Task to complete = Print the whole listing below exactly, skipping every picture.

################

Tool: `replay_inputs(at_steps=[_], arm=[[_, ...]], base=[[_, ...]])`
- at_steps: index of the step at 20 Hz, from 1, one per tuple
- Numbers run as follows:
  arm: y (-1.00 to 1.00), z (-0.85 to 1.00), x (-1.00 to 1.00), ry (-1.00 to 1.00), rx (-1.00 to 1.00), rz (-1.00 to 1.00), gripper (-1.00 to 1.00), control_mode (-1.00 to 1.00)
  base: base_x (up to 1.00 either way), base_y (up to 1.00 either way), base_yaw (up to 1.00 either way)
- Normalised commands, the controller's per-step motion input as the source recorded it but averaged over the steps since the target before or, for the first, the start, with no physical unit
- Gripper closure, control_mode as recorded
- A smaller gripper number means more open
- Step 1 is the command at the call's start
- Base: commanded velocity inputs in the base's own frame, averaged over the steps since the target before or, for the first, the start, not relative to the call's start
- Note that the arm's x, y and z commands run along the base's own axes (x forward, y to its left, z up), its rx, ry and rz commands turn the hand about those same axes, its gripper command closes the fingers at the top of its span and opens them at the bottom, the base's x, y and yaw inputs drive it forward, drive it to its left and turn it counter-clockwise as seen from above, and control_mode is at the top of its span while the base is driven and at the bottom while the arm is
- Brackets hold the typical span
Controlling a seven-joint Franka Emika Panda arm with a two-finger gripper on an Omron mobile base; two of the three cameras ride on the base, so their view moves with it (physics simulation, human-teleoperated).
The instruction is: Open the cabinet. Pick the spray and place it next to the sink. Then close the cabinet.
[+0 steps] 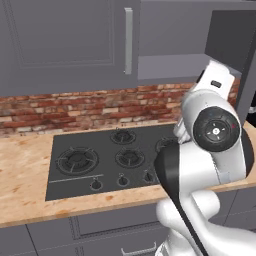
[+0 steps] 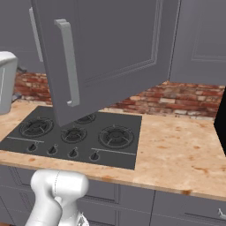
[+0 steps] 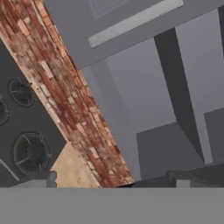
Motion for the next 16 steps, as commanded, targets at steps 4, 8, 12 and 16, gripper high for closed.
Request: replay_inputs(at_steps=[4,8,12,16], arm=[[-0.15,0.00,0.17,0.02,-0.09,0.00,-1.00,-1.00],[-0.01,-0.01,0.33,0.07,-0.05,-0.10,-1.00,-1.00],[-0.16,-0.02,0.40,0.10,-0.01,-0.20,-1.00,-1.00],[-0.15,0.00,0.27,0.07,0.00,-0.27,-1.00,-1.00]], base=[[0.00,0.00,0.00],[0.00,0.00,0.00],[0.00,0.00,0.00],[0.00,0.00,0.00]])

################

Your solution =
Tool: `replay_inputs(at_steps=[_], arm=[[_, ...]], base=[[_, ...]])`
- at_steps: index of the step at 20 Hz, from 1, one per tuple
- Numbers run as follows:
  arm: y (-1.00 to 1.00), z (-0.85 to 1.00), x (-1.00 to 1.00), ry (-1.00 to 1.00), rx (-1.00 to 1.00), rz (-1.00 to 1.00), gripper (-1.00 to 1.00), control_mode (-1.00 to 1.00)
  base: base_x (up to 1.00 either way), base_y (up to 1.00 either way), base_yaw (up to 1.00 either way)
- Normalised commands, the controller's per-step motion input as the source recorded it but averaged over the steps since the target before or, for the first, the start, with no physical unit
- Gripper closure, control_mode as recorded
- A smaller gripper number means more open
- Step 1 is the command at the call's start
- Base: commanded velocity inputs in the base's own frame, averaged over the steps since the target before or, for the first, the start, not relative to the call's start
- Note that the arm's x, y and z commands run along the base's own axes (x forward, y to its left, z up), its rx, ry and rz commands turn the hand about those same axes, its gripper command closes the fingers at the top of its span and opens them at the bottom, the base's x, y and yaw inputs drive it forward, drive it to its left and turn it counter-clockwise as seen from above, and control_mode is at the top of its span while the base is driven and at the bottom while the arm is
- Brackets hold the typical span
Controlling a seven-joint Franka Emika Panda arm with a two-finger gripper on an Omron mobile base; two of the three cameras ride on the base, so their view moves with it (physics simulation, human-teleoperated).
The instruction is: Open the cabinet. Pick the spray and place it next to the sink. Then close the cabinet.
[+0 steps] 
[+0 steps] 
[+0 steps] 
Motion for the next 16 steps, as commanded, targets at steps 4, 8, 12 and 16, gripper high for closed.
Request: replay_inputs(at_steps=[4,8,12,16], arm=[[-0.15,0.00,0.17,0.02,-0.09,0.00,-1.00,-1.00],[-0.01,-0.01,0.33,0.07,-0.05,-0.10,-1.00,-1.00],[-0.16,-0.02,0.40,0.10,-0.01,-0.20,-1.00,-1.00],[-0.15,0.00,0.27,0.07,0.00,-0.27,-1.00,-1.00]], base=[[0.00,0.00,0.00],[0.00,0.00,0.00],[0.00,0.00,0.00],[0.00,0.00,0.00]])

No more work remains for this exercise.